[Data excerpts]
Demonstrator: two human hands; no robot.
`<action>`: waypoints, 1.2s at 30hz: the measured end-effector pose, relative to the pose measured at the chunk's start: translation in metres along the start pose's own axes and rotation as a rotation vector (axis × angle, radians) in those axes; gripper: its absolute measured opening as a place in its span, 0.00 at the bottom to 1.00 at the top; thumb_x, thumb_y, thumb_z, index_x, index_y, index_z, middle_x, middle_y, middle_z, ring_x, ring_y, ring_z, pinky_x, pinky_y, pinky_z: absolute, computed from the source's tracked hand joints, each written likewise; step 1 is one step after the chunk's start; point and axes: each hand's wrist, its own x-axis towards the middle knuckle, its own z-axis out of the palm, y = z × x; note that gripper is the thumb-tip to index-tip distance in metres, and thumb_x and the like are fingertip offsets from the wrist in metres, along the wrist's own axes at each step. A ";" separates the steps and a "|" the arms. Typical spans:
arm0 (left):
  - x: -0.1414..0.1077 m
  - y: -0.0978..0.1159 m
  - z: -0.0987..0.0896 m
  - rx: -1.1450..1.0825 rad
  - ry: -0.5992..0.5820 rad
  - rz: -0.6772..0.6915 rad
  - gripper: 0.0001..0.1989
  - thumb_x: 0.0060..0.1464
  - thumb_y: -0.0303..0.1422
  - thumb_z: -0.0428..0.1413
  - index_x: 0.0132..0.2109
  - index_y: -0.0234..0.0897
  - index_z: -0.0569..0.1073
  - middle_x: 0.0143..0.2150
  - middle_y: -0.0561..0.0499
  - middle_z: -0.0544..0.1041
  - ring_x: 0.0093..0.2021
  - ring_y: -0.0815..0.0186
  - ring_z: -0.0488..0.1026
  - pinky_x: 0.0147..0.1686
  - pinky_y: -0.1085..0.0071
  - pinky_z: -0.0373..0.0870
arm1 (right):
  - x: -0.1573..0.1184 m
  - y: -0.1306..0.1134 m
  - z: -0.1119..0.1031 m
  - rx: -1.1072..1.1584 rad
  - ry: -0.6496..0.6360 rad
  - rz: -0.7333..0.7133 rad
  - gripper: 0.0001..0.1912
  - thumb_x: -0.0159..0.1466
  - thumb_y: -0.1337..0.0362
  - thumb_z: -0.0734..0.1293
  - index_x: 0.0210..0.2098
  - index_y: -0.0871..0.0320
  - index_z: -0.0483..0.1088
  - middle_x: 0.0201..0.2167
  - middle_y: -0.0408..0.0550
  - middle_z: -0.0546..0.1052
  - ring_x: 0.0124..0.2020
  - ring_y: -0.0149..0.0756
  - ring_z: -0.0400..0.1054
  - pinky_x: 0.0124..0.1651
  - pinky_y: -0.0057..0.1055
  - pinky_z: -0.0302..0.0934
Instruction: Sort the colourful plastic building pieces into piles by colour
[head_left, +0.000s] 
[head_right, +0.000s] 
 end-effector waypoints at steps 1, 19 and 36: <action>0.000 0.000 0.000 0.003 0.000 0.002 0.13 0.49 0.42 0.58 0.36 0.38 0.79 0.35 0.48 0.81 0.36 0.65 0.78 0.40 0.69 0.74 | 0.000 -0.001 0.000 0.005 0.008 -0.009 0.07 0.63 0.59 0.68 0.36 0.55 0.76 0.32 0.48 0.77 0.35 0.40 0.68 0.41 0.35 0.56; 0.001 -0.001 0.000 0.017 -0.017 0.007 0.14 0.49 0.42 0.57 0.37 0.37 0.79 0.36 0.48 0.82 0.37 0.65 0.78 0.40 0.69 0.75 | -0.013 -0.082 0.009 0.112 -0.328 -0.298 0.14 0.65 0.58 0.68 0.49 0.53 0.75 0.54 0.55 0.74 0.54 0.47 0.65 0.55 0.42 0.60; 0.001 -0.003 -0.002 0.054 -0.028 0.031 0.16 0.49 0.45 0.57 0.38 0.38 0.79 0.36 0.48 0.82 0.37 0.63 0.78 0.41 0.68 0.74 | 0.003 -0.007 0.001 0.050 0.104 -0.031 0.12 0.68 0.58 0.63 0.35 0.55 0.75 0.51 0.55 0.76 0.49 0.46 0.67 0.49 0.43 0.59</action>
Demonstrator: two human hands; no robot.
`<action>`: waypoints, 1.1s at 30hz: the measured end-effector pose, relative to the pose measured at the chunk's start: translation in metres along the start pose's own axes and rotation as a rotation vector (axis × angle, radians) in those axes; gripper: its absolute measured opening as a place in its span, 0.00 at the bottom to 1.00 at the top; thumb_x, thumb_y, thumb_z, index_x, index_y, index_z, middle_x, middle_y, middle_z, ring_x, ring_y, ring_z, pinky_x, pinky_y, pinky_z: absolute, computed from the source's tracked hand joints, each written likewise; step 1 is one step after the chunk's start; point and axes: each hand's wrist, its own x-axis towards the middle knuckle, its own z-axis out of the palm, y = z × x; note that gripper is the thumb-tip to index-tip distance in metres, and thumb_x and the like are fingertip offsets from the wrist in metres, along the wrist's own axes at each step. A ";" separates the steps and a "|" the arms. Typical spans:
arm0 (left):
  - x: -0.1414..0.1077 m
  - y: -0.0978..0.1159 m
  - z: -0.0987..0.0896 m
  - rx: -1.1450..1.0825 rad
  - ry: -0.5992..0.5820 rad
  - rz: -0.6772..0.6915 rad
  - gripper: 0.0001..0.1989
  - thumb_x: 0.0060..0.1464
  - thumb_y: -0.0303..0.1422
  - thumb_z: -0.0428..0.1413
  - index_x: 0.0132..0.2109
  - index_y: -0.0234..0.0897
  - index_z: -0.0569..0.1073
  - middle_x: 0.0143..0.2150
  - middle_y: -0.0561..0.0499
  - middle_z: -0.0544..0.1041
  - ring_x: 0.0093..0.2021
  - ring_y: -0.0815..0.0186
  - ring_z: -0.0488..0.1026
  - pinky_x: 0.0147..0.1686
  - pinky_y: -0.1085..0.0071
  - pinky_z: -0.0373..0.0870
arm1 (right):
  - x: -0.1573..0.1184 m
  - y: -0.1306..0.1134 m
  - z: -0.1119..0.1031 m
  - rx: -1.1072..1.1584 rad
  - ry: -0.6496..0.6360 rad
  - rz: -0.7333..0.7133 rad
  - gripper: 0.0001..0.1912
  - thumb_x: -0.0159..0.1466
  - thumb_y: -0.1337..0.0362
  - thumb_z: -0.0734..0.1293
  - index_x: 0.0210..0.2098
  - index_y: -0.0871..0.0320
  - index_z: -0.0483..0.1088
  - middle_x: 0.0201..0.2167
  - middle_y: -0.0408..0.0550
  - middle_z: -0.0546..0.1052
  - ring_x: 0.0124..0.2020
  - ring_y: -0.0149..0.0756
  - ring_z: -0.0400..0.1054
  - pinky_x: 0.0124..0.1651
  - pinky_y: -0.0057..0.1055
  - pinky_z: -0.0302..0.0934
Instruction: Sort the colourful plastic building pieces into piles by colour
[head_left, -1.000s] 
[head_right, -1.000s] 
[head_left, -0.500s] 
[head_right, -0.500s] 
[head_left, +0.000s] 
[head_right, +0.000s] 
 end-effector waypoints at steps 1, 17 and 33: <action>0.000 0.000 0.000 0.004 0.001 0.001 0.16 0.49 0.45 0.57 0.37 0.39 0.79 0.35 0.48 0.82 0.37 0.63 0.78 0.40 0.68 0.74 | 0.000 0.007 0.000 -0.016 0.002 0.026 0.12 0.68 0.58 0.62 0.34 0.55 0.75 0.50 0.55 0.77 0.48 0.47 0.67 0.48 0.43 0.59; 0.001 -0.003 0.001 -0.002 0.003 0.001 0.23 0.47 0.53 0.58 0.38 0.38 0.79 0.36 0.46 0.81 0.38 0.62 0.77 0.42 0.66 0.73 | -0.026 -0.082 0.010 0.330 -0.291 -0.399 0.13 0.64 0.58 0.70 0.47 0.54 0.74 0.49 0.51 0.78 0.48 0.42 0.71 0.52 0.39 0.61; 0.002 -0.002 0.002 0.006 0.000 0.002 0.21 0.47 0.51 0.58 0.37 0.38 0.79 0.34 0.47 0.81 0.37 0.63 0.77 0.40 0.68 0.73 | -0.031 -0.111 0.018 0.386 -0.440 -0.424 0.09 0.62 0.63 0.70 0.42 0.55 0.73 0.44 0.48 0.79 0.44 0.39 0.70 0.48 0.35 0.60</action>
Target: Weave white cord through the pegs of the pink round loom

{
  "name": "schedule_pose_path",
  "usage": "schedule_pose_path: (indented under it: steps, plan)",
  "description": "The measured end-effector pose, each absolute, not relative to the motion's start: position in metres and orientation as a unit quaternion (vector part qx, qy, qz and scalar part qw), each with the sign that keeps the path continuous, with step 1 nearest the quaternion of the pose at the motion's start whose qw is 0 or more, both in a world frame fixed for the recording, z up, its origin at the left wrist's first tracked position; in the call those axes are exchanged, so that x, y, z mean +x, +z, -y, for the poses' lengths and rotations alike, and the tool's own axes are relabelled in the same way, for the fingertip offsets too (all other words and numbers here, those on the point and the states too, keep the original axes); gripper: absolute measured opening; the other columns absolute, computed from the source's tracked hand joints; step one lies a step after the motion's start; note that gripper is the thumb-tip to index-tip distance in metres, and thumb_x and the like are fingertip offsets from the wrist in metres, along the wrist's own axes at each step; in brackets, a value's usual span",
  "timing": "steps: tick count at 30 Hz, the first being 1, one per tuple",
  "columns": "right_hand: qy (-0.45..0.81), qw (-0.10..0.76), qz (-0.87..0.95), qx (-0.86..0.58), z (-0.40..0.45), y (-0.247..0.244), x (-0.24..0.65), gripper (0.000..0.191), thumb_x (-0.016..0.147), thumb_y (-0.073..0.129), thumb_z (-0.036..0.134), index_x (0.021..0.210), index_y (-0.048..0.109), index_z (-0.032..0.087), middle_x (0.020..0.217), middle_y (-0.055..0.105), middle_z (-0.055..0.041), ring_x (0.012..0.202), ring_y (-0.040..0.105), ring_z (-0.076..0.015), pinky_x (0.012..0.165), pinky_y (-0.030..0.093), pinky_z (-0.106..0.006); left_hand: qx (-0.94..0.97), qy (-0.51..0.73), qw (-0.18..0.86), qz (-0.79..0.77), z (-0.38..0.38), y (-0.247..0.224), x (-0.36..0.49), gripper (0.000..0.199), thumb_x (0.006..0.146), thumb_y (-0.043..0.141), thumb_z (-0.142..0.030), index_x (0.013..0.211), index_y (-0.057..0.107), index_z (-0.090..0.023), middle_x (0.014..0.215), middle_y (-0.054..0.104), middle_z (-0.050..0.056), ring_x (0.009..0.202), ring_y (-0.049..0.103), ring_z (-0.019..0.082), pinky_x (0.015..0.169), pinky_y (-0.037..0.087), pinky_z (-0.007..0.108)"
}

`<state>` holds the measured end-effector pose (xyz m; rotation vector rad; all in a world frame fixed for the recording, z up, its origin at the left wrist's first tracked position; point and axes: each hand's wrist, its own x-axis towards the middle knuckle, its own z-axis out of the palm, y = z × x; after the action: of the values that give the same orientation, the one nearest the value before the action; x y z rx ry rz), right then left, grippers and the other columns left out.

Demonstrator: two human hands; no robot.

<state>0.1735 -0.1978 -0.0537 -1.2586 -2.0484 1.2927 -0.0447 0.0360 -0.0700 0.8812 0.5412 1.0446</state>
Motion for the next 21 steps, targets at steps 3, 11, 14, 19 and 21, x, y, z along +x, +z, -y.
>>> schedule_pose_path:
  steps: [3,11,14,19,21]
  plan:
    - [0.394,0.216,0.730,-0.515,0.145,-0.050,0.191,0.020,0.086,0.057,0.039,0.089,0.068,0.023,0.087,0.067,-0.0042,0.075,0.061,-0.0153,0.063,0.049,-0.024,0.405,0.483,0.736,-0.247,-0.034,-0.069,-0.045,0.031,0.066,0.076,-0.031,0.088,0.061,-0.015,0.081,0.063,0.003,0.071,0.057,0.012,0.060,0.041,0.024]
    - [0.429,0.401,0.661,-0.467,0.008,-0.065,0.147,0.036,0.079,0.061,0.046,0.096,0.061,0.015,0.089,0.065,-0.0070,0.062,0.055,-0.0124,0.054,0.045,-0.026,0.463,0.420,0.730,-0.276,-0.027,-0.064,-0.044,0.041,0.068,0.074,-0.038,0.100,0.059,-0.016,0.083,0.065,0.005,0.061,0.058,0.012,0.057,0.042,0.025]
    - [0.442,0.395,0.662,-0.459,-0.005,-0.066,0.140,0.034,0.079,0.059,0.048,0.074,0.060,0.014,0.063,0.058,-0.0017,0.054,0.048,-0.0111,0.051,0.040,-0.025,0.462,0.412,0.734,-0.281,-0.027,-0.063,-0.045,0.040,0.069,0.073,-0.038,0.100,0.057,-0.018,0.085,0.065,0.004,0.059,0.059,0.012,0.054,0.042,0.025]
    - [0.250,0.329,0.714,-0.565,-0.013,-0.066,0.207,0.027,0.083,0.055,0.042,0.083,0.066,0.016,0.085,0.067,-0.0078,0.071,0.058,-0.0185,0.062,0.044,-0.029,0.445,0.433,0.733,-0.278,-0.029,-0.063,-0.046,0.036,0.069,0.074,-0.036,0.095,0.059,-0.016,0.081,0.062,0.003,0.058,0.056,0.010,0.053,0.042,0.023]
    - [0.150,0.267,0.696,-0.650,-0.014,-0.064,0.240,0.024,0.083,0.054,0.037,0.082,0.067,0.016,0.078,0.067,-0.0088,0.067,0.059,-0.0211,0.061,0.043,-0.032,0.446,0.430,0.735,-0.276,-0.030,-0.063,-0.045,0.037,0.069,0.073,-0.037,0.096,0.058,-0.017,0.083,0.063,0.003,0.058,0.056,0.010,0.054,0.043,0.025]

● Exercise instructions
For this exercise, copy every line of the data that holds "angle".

● Written answer
`<action>`: waypoints, 1.2s at 30hz: the measured end-effector pose, relative to the pose measured at the chunk's start: translation in metres along the start pose's own axes and rotation as a rotation vector (axis × angle, radians) in those axes; gripper: its absolute measured opening as a place in its span, 0.00 at the bottom to 1.00 at the top; thumb_x, thumb_y, thumb_z, index_x, index_y, index_z, middle_x, middle_y, middle_z, ring_x, ring_y, ring_z, pinky_x, pinky_y, pinky_z: absolute, computed from the source's tracked hand joints, each written likewise; step 1 is one step after the chunk's start; point and axes: each hand's wrist, its own x-axis towards the middle knuckle, its own z-axis out of the palm, y = z × x; note that gripper is the thumb-tip to index-tip distance in metres, and thumb_x and the like are fingertip offsets from the wrist in metres, along the wrist's own axes at each step. A ";" separates the steps and a "|" the arms. Typical spans:
`<action>`: waypoints, 1.1s at 30hz: the measured end-effector pose, relative to the pose measured at the chunk's start: translation in metres along the start pose's own axes and rotation as a rotation vector (axis × angle, radians) in those axes; gripper: its absolute measured opening as a place in its span, 0.00 at the bottom to 1.00 at the top; thumb_x, thumb_y, thumb_z, index_x, index_y, index_z, middle_x, middle_y, middle_z, ring_x, ring_y, ring_z, pinky_x, pinky_y, pinky_z: absolute, computed from the source's tracked hand joints, each written likewise; step 1 is one step after the chunk's start; point and axes: each hand's wrist, its own x-axis towards the middle knuckle, its own z-axis out of the palm, y = z × x; note that gripper is the thumb-tip to index-tip distance in metres, and thumb_x and the like are fingertip offsets from the wrist in metres, along the wrist's own axes at each step. A ";" separates the steps and a "|" the arms. Typical spans:

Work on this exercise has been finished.